脚本を渡し少し声に出して読んでもらったりもした。戸惑いはしたものの快く了承してくれた。なんなら私、他の俳優喰っちゃうわよぐらいの勢いでとても頼もしかった。その時、良い映画になると言う予感は確信へと変わっていった。
ちゃーちゃん家を出る際も「ウトさん、運転代わりましょうか?」と懲りずに言ってくる山脇辰哉を私はやっぱり無視した。

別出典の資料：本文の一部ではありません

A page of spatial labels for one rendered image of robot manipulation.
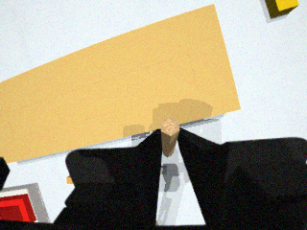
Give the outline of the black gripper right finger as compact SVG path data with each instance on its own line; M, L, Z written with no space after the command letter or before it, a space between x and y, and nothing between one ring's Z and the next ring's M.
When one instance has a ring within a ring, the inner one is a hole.
M307 140L297 136L216 144L180 127L177 142L205 224L225 223L238 165L307 162Z

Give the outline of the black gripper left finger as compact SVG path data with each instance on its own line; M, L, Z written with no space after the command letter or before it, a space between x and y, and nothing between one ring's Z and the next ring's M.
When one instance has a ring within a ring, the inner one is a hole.
M144 225L155 225L161 159L161 129L157 129L136 147L72 150L65 165L74 187L79 183L133 183Z

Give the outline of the yellow flat bar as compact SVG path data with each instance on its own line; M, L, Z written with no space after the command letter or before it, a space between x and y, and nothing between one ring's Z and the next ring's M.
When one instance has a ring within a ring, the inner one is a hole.
M282 14L290 13L299 4L297 0L265 0L271 19Z

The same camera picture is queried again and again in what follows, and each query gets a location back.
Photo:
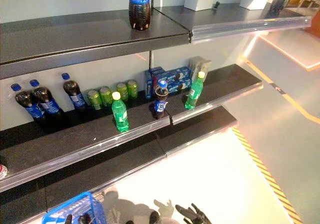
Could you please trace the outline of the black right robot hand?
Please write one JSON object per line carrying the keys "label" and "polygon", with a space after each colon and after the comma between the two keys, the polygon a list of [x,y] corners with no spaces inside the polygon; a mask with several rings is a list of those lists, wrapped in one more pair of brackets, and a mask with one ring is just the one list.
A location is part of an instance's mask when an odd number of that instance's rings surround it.
{"label": "black right robot hand", "polygon": [[204,223],[212,224],[204,212],[202,212],[194,203],[191,203],[191,207],[184,208],[178,204],[175,205],[176,210],[184,216],[183,220],[186,223]]}

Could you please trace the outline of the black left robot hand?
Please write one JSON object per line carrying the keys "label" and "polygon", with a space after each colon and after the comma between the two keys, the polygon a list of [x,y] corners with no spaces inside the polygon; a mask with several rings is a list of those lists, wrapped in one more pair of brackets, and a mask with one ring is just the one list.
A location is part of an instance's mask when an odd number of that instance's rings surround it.
{"label": "black left robot hand", "polygon": [[[69,214],[66,217],[65,224],[72,224],[72,220],[73,220],[73,217],[71,214]],[[80,215],[77,218],[77,222],[78,222],[78,224],[90,224],[90,223],[92,223],[92,219],[88,213],[85,213],[83,215]]]}

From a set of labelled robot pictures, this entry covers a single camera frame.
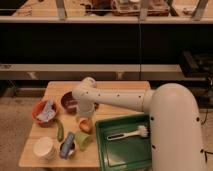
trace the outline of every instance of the brush handle
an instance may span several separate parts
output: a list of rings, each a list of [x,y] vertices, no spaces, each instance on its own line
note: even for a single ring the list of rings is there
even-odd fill
[[[113,141],[113,140],[123,139],[126,137],[131,137],[131,136],[136,136],[136,135],[140,135],[140,132],[138,130],[133,131],[133,132],[128,132],[128,133],[113,134],[113,135],[108,136],[107,140]]]

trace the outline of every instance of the red bowl
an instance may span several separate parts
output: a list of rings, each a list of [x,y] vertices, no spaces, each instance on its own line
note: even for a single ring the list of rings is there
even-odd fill
[[[72,92],[67,92],[61,98],[61,105],[67,113],[76,114],[77,101],[72,97]]]
[[[53,119],[56,117],[56,115],[59,113],[59,106],[57,105],[56,102],[53,102],[53,106],[52,106],[52,109],[55,111],[56,115],[54,118],[52,118],[50,121],[48,122],[43,122],[39,119],[37,119],[37,115],[39,115],[42,110],[44,109],[44,106],[46,105],[47,103],[47,100],[45,101],[40,101],[38,102],[32,109],[32,118],[33,118],[33,121],[40,125],[40,126],[49,126],[50,123],[52,123]]]

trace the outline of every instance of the concrete floor
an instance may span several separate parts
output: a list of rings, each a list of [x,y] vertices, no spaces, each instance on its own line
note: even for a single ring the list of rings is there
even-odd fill
[[[32,126],[31,109],[41,97],[0,98],[0,171],[41,171],[20,168],[19,158]],[[213,112],[208,115],[203,129],[205,150],[213,151]],[[208,157],[208,171],[213,170],[213,156]]]

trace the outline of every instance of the cable
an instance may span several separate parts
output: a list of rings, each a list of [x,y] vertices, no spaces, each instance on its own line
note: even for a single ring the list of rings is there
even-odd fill
[[[138,16],[138,29],[139,29],[139,63],[140,63],[140,72],[139,72],[139,80],[141,80],[141,70],[142,70],[142,30],[141,30],[141,18],[140,12]]]
[[[205,153],[205,161],[208,162],[208,155],[207,154],[213,155],[213,152],[204,150],[204,153]]]
[[[204,125],[204,124],[206,123],[208,113],[209,113],[209,109],[207,108],[207,109],[206,109],[206,116],[205,116],[205,119],[204,119],[203,122],[201,122],[201,125]]]

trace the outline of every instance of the black wall
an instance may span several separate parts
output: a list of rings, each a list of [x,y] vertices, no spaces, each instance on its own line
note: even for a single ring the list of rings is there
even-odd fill
[[[213,51],[212,40],[210,24],[1,23],[0,62],[175,64],[183,50]]]

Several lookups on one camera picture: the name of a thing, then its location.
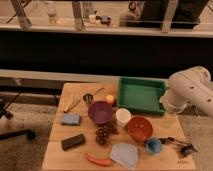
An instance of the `black cable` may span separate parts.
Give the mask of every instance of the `black cable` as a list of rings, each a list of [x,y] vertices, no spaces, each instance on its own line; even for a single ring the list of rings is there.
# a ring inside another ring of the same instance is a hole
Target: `black cable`
[[[4,109],[0,113],[0,118],[5,114],[6,110],[10,107],[10,105],[20,96],[22,92],[16,94],[16,96],[4,107]]]
[[[55,102],[56,102],[56,105],[58,106],[58,98],[57,98],[57,96],[55,95],[55,94],[53,94],[53,97],[55,98]]]

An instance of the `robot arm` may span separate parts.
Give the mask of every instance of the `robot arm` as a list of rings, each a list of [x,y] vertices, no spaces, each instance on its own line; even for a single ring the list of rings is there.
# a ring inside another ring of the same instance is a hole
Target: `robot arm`
[[[174,73],[169,77],[169,89],[160,102],[167,112],[181,113],[187,102],[213,117],[213,91],[208,88],[211,81],[209,71],[204,67],[193,67]]]

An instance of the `red bowl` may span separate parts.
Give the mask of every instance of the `red bowl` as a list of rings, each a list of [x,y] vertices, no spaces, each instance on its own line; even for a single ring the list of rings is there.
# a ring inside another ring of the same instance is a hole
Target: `red bowl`
[[[113,114],[113,108],[107,102],[96,101],[92,103],[88,110],[90,119],[100,125],[110,121]]]
[[[140,142],[149,139],[153,133],[151,123],[143,117],[132,118],[128,123],[127,129],[132,139]]]

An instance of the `white object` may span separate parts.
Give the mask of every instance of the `white object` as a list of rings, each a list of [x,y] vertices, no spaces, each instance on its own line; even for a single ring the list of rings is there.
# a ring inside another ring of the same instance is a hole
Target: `white object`
[[[117,143],[112,146],[109,158],[128,170],[136,170],[139,151],[135,145]]]
[[[89,21],[90,21],[90,23],[95,24],[96,23],[96,15],[94,15],[94,14],[89,15]]]
[[[171,75],[169,89],[160,98],[167,112],[181,113],[187,102],[213,117],[213,91],[208,88],[211,81],[209,71],[201,66],[189,68]]]
[[[131,119],[131,113],[125,109],[125,108],[120,108],[116,111],[116,121],[117,125],[124,128],[126,124],[130,121]]]

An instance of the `toy carrot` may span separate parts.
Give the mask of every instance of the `toy carrot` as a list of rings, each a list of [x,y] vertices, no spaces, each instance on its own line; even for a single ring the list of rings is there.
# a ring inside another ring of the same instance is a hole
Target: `toy carrot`
[[[85,158],[88,161],[90,161],[94,164],[97,164],[99,166],[105,166],[106,167],[106,166],[110,166],[112,164],[112,160],[110,160],[108,158],[107,159],[98,159],[98,158],[95,158],[95,157],[89,155],[88,153],[85,154]]]

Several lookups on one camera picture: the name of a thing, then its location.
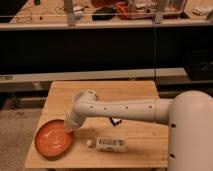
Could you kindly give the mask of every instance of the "terracotta dish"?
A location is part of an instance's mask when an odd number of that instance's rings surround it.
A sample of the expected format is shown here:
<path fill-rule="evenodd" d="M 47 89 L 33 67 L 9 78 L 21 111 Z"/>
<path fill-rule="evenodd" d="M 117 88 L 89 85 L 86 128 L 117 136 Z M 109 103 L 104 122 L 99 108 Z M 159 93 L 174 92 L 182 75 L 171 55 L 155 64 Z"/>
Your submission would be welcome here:
<path fill-rule="evenodd" d="M 72 133 L 64 130 L 63 120 L 52 120 L 44 124 L 35 137 L 36 150 L 44 157 L 56 157 L 72 144 Z"/>

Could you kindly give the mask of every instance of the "label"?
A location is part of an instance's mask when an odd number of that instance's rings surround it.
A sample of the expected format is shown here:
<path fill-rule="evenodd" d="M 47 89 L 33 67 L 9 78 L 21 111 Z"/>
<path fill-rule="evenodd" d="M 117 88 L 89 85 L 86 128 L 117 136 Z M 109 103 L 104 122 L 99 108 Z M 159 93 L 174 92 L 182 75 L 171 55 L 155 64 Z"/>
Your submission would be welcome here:
<path fill-rule="evenodd" d="M 126 141 L 108 137 L 98 137 L 96 140 L 96 150 L 109 152 L 125 152 Z"/>

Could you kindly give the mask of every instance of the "gray floor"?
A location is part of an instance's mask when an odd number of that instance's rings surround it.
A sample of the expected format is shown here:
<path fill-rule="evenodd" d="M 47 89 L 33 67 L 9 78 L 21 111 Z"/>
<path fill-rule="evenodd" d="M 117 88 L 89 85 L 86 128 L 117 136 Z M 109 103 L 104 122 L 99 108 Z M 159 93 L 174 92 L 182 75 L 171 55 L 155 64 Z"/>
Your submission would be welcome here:
<path fill-rule="evenodd" d="M 6 100 L 0 110 L 0 171 L 44 171 L 45 169 L 24 168 L 25 158 L 34 136 L 39 117 L 41 115 L 44 99 L 36 101 L 32 105 L 31 101 L 20 103 L 18 108 L 14 108 L 11 100 Z M 144 169 L 119 169 L 122 171 Z"/>

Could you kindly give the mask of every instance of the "red object on shelf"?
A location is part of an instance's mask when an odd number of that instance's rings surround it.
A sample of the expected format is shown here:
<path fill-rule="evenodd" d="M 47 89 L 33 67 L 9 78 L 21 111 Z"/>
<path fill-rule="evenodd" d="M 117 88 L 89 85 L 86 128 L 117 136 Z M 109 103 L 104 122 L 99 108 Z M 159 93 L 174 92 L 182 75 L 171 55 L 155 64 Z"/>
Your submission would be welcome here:
<path fill-rule="evenodd" d="M 130 19 L 128 16 L 128 4 L 126 2 L 117 2 L 116 11 L 117 11 L 118 17 L 120 19 L 122 19 L 122 20 Z"/>
<path fill-rule="evenodd" d="M 63 120 L 52 120 L 44 124 L 35 136 L 36 150 L 44 157 L 56 157 L 72 144 L 72 133 L 64 130 Z"/>

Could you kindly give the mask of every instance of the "orange object on shelf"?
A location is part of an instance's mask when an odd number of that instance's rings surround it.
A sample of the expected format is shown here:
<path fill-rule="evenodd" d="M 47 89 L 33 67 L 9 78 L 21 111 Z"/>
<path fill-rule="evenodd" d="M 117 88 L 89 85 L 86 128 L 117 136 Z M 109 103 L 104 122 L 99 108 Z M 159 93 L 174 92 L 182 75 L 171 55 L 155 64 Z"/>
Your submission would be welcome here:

帰路、休憩のために立ち寄ったコンビニの駐車場で大方の撮影スケジュールを決めた。
煙草を吸いながら山脇は「髪型どうします?」と聞いてきた。その頃にはマッシュルームカットだった山脇の髪型は短髪好青年になっていた。「明けまして、おめでたい人はやっぱりマッシュルームカットでしょ」と言うと少し不服そうな顔をしたので「なんなら今後、その髪型でやっていった方がキャラも立つし仕事も増えると思うよ」と捲し立てると少し間を空けて「やりますかぁ」と力なく返してきた。
煙草を揉み消し車に向かう山脇辰哉の口から「ウトさん、運転代わりましょうか?」の言葉はもう出てこなかった。
お決まりとなったその言葉を少し待ちびている自分も確かにそこに存在していた。
それは、下手くそなのに運転したいと言う山脇辰哉と元カノの度胸が憧れに変貌していく事に気づいた瞬間だったとも思う。